Hi guys! I have a gigabyte g5 kc with a i5 10500h and a rtx3060.
Before i installed throttlestop i used to have 95-100cº when i was gaming, disabling turbo solved the temp problem. As a result i'm getting a lower performance.
I don't know if i'm doing something wrong what's the best setting for may laptop?


----------



## unclewebb (Mar 3, 2022)

Joaopt said:


> disabling turbo solved the temp problem


I would not recommend doing that. Checking Disable Turbo reduces the CPU speed and performance too much. 

If you want to slow your CPU down to control heat, clear the Disable Turbo box, open the TPL window and check the Speed Shift box. It is best to lower the Speed Shift Max value to slow your CPU down.

If you cannot run your computer at its full rated speed then why not send it back to Gigabyte and tell them to fix it? Most laptops are junk. They have inadequate heatsinks and fans. Temperatures over 90°C while gaming are common. You might be forced to open it up to see if they botched the thermal paste. Usually it is just bad design where the heatsink is simply inadequate. 

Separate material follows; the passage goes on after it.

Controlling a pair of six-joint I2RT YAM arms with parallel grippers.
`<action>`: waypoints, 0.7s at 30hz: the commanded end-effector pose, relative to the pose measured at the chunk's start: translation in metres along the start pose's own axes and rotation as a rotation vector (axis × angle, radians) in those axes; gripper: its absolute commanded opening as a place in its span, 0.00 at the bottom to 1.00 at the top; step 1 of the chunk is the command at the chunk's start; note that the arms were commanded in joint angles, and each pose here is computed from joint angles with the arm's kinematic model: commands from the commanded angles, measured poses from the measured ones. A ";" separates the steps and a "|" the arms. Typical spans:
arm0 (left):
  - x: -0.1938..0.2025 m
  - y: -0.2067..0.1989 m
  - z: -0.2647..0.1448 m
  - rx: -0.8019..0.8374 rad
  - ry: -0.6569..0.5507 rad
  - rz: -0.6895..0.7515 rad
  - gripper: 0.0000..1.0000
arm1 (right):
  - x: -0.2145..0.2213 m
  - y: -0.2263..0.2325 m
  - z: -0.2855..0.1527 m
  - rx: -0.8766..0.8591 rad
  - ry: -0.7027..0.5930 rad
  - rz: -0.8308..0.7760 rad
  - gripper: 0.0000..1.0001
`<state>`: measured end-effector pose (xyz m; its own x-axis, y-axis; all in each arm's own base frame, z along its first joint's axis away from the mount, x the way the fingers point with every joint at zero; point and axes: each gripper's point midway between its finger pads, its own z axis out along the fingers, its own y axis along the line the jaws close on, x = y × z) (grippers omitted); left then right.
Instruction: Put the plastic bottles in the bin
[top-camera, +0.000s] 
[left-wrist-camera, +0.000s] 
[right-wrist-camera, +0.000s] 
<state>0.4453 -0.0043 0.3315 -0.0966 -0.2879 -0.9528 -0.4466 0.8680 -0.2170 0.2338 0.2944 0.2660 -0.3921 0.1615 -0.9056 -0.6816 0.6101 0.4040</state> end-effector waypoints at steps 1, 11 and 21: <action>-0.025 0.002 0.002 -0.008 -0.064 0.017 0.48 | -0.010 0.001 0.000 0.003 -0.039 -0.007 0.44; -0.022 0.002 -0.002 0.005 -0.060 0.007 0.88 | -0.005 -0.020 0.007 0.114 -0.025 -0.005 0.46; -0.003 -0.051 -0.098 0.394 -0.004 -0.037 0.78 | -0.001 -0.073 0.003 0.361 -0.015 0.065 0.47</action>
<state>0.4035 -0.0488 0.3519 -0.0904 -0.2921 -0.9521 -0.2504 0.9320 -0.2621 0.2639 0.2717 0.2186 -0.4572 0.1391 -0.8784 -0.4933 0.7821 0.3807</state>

Your CPU does not support overclocking so you might as well set the turbo ratios back to their default values, 45, 44, 43, 43, 42, 42.

Undervolting only the Intel GPU usually does not do anything. You have to undervolt the Intel GPU and the iGPU Unslice, usually equally. I would not bother doing this. You have a Nvidia GPU so there is next to nothing to be gained by undervolting the Intel GPU and iGPU Unslice. This can cause instability without reducing power consumption or heat any meaningful amount.   

Set IccMax for the core and the cache to the maximum, 255.75.



Joaopt said:


> i'm doing something wrong


Not really. There is just not much you can do. Slowing your CPU down to control heat will reduce its performance. You have to learn to live with sky high temperatures.


----------



## Joaopt (Mar 3, 2022)

Hi! Thanks for your help.
I have one more question sometimes a red power shows up should i worry about it?


----------



## unclewebb (Mar 3, 2022)

Joaopt said:


> should i worry about it?


You can worry about it but that is not going to solve anything.





Did you check the Power Limit Control Lock box? Checking the MMIO Lock box is recommended. There is rarely a legit reason to check the Power Limit Control Lock box.

Setting PL1 to 45W and selecting this Lock option might be what is causing the Power limit throttling that you are seeing. Try clearing that box and fully reboot your computer to see if you can unlock this power limit. Hold the Shift key down on the keyboard when selecting the Windows Restart menu item. This procedure is sometimes necessary to fully reset the CPU.

If the yellow lock icon on the left side is gone after you boot up, try changing the PL1 power limit from 45W to 60W. Even if this setting is not locked, it still might not work. Gigabyte likes to lock their laptops down so there might be a separate 45W power limit that has been set internally that you cannot use ThrottleStop to override.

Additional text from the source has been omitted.